→ Exercise objective
When you reach the line containing "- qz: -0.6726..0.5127" in the data below, begin returning lines exactly as written, and stop once the line containing "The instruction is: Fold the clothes" has been returned.
>>>>
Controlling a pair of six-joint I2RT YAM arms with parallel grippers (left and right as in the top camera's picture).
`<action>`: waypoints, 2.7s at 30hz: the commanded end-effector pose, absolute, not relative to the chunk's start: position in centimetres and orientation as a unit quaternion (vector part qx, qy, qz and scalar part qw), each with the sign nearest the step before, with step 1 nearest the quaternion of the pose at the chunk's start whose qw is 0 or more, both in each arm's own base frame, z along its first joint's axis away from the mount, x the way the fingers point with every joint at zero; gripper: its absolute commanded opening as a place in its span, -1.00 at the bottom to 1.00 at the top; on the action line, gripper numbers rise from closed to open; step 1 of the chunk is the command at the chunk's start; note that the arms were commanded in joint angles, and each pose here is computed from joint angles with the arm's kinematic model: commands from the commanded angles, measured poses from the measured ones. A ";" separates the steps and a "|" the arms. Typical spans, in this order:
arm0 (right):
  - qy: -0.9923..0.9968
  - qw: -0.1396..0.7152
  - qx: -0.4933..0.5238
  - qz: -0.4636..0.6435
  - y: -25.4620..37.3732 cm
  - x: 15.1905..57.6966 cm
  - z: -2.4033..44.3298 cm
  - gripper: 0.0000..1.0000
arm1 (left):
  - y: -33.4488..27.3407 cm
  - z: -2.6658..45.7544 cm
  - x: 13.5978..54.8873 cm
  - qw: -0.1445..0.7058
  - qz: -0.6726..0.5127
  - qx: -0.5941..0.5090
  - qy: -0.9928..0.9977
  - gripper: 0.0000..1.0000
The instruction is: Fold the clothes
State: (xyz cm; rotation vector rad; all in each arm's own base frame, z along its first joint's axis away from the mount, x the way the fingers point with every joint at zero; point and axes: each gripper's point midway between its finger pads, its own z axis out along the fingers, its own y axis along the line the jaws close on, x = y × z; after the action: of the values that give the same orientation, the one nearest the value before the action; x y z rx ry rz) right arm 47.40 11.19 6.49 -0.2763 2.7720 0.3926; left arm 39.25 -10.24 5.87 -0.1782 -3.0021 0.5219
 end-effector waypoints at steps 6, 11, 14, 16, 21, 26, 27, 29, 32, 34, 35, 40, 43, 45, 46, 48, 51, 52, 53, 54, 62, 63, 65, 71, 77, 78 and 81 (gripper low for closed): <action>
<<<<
→ Solution
  - qz: -0.6726..0.5127
  - qx: -0.5941..0.5090
  - qy: -0.9928..0.9977
  - gripper: 0.0000..1.0000
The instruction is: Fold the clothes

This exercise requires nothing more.